Einde inhoudsopgave
Besluit lijfrenten in de winstsfeer (verzamelbesluit)
9.4 Splitsing artikel 19- of 44j-stamrecht in verband met echtscheiding of scheiding van tafel en bed
Geldend
Geldend vanaf 26-01-2022. Let op: treedt met terugwerkende kracht in werking vanaf 17-12-2021
- Bronpublicatie:
17-12-2021, Stcrt. 2022, 690 (uitgifte: 25-01-2022, regelingnummer: 2021-236684)
- Inwerkingtreding
26-01-2022, terugwerkend tot: 17-12-2021
- Bronpublicatie inwerkingtreding:
17-12-2021, Stcrt. 2022, 690 (uitgifte: 25-01-2022, regelingnummer: 2021-236684)
- Vakgebied(en)
Inkomstenbelasting / Winst
Als een artikel 19- of 44j-stamrecht in het kader van echtscheiding of scheiding van tafel en bed wordt gesplitst in twee stamrechten, of volledig aan een van de ex-partners wordt toegedeeld, voldoet het stamrecht (gedeeltelijk) niet meer aan de voorwaarden die aan de toekenning van het desbetreffende stamrecht zijn gesteld (artikel 19, derde lid, of van artikel 44j, derde lid, Wet IB 1964, zoals deze bepalingen luidden op 31 december 1991).
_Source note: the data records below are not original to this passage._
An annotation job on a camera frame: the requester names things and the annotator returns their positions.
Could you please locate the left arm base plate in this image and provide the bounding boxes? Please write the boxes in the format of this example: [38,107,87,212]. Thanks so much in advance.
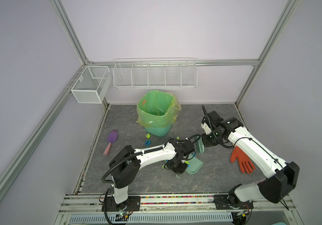
[102,196,141,212]

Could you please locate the green dustpan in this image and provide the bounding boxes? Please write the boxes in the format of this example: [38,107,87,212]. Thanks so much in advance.
[176,157,204,178]

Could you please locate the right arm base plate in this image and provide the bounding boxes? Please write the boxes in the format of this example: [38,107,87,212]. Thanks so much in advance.
[213,194,254,210]

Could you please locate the green hand brush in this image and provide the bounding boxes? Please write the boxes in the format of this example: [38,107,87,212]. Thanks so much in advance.
[195,139,205,154]

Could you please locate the purple pink spatula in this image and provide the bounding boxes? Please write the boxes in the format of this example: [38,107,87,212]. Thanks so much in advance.
[103,129,118,156]

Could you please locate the long white wire basket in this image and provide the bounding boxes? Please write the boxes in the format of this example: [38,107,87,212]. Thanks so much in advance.
[113,58,198,89]

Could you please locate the red rubber glove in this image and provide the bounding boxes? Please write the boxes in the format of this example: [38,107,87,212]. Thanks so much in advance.
[230,147,256,174]

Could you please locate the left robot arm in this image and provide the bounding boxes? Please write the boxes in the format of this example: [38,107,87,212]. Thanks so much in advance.
[101,134,201,207]

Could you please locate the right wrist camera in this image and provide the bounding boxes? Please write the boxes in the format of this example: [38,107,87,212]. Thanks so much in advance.
[201,122,212,135]

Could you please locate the green trash bin with bag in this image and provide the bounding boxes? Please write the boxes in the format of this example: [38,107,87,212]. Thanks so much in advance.
[137,90,181,137]

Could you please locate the small white mesh basket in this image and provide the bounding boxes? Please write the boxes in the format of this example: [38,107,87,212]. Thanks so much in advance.
[71,66,112,104]

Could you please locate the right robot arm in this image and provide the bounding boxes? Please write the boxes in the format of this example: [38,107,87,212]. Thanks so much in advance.
[201,107,300,208]

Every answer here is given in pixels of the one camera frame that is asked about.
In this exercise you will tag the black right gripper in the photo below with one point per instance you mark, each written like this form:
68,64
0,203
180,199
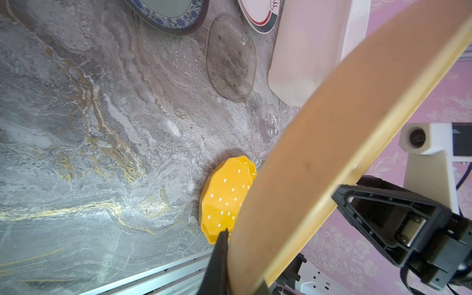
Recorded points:
413,232

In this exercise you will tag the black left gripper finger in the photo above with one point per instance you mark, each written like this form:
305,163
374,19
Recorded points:
215,281

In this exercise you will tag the yellow dotted scalloped plate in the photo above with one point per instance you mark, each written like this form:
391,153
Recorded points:
223,194

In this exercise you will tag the plain cream yellow plate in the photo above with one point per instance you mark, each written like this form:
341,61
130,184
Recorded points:
339,133

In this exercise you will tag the white plate green red rim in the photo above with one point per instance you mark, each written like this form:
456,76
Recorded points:
261,15

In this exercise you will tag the white plastic bin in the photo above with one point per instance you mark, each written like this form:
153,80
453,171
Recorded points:
312,39

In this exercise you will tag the small clear glass dish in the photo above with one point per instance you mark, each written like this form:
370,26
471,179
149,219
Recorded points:
265,131

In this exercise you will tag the clear glass oval plate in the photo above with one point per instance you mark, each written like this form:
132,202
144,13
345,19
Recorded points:
231,58

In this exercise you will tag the teal blue floral plate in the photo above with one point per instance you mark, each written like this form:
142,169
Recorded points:
172,17

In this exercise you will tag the aluminium rail frame front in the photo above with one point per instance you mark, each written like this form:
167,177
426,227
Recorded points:
181,277

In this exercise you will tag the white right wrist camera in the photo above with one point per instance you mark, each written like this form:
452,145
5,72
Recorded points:
432,149

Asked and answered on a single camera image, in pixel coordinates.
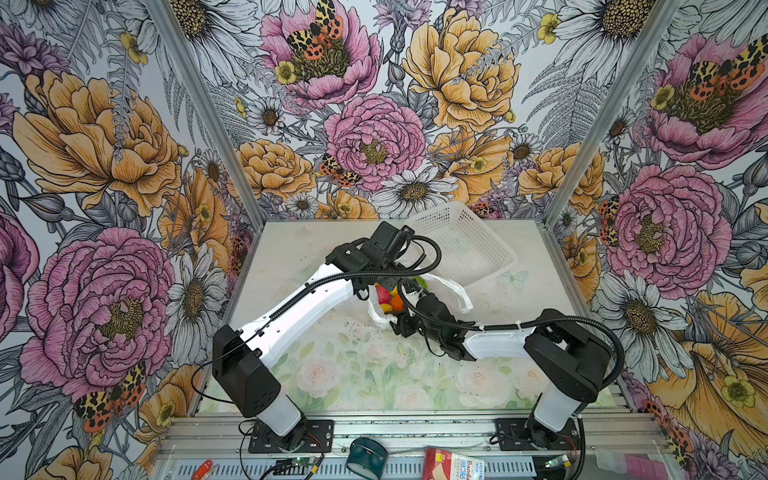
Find green toy fruit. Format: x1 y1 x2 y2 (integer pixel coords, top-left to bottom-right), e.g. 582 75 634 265
413 276 428 290

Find white perforated plastic basket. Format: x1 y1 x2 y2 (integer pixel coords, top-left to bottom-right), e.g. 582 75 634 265
405 202 518 289

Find red toy fruit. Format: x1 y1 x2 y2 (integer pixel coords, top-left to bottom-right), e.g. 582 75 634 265
375 284 392 305

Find aluminium corner post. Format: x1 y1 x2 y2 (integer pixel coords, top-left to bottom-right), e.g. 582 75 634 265
543 0 682 227
147 1 266 233

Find aluminium front rail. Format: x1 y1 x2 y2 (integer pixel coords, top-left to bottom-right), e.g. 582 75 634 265
152 409 670 479

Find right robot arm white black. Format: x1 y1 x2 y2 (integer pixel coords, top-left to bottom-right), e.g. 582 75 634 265
390 293 624 450

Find aluminium corner post left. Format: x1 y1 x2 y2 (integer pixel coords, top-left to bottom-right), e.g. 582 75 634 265
147 1 266 233

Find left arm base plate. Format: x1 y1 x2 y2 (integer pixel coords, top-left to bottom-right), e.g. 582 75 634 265
248 418 335 454

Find white plastic bag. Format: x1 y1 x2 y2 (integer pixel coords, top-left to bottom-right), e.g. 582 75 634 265
367 274 474 328

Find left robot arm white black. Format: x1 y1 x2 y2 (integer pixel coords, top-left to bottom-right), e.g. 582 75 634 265
212 222 415 449

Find red handled tool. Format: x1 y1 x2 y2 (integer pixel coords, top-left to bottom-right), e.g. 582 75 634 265
191 460 215 480

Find aluminium corner post right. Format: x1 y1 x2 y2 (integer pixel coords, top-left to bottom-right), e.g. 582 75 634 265
543 0 682 227

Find green circuit board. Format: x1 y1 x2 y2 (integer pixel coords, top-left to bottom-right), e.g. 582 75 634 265
275 457 320 471

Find orange toy fruit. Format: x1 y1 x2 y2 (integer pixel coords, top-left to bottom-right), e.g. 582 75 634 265
389 293 405 312

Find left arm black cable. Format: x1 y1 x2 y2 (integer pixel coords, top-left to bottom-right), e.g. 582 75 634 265
190 233 443 404

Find red white cardboard box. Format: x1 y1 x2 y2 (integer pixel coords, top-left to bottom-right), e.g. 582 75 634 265
422 447 486 480

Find green tape roll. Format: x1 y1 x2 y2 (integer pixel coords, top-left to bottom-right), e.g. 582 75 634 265
345 437 389 480

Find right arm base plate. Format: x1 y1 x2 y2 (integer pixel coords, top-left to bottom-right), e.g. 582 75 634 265
489 416 580 451

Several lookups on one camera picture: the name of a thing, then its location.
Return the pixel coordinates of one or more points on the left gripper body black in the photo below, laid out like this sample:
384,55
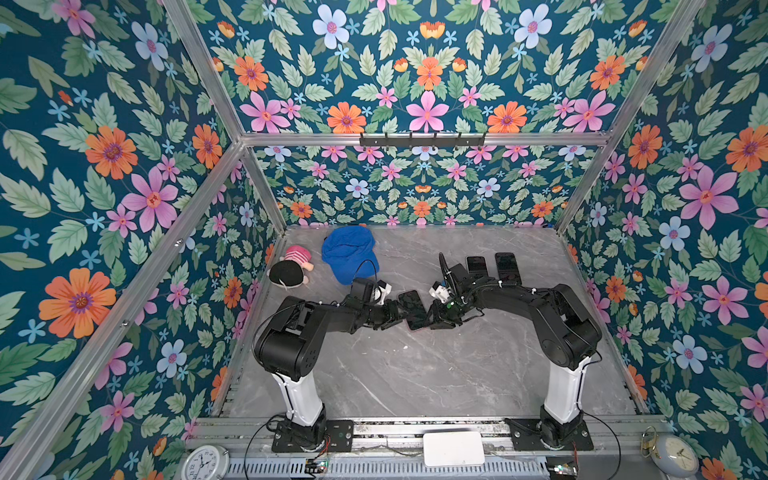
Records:
380,316

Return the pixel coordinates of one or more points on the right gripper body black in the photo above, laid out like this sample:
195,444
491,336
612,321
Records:
447,313

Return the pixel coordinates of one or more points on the black phone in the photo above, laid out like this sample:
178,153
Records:
415,311
507,268
477,266

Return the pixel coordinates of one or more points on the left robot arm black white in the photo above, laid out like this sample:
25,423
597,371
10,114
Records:
289,346

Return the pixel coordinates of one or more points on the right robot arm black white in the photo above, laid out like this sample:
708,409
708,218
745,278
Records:
567,335

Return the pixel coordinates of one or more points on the blue baseball cap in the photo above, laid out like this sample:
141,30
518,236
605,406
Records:
349,251

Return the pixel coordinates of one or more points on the plush doll pink hat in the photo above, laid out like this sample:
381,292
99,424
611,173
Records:
292,269

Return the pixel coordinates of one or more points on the white round clock left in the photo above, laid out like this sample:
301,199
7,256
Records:
207,462

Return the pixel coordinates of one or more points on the cream alarm clock right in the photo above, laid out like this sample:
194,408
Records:
669,453

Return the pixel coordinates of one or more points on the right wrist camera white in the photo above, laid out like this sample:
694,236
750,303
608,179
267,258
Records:
440,292

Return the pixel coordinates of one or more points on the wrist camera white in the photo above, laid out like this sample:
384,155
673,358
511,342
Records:
440,292
381,291

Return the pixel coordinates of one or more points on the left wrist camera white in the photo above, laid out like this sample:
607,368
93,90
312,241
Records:
381,291

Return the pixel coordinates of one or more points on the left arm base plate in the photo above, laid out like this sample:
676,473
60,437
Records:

De (oude) wettelijke bepalingen waarin de voorwaarden zijn opgenomen blijven van kracht gelet op hoofdstuk 2, artikel I, onderdeel N, van de Invoeringswet juncto artikel 80b Wet IB 1964. Dit zou meebrengen dat de IB ’64-sanctie dan wel de Vpb-sanctie zou moeten worden toegepast. Daarnaast kan (ook) sprake zijn van een heffingsmoment in de zin van de Wet IB 2001.
Goedkeuring
Ik keur daarom goed dat de splitsing/toedeling van een artikel 19- of artikel 44j-stamrecht fiscaal geruisloos kan plaatsvinden als deze plaatsvindt in het kader van echtscheiding of scheiding van tafel en bed.
Voorwaarden
Voor deze goedkeuring gelden de volgende voorwaarden:
- a.
De nieuwe stamrechten worden voor de toepassing van de Wet IB 2001 aangemerkt als artikel 19- of artikel 44j-stamrechten, zoals deze bepalingen luidden op 31 december 1991, en die derhalve – met toepassing van hoofdstuk 2, artikel I, onderdeel O, eerste lid, slotzin, van de Invoeringswet – integraal worden aangemerkt als periodieke uitkeringen als bedoeld in artikel 3.100, dan wel artikel 7.2, tweede lid, onderdeel d, Wet IB 2001.
- b.
De verzekeraar van de rechten gaat ermee akkoord te worden beschouwd als de verzekeraar als bedoeld in artikel 59a (oud) Wet IB 1964, dan wel artikel 23a (oud) Wet Vpb 1969.
- c.
Ter zake van de splitsing wordt door partijen geen aftrek op het inkomen geclaimd, ook niet met toepassing van artikel 6.3 en volgende Wet IB 2001.
- d.
Partijen verklaren zich akkoord met de onder a tot en met c genoemde voorwaarden, binnen een door de inspecteur te stellen termijn.
- e.
De gewezen echtgenoot aan wie de aanspraak op periodieke uitkeringen geheel of gedeeltelijk wordt overgedragen, is binnenlands belastingplichtig.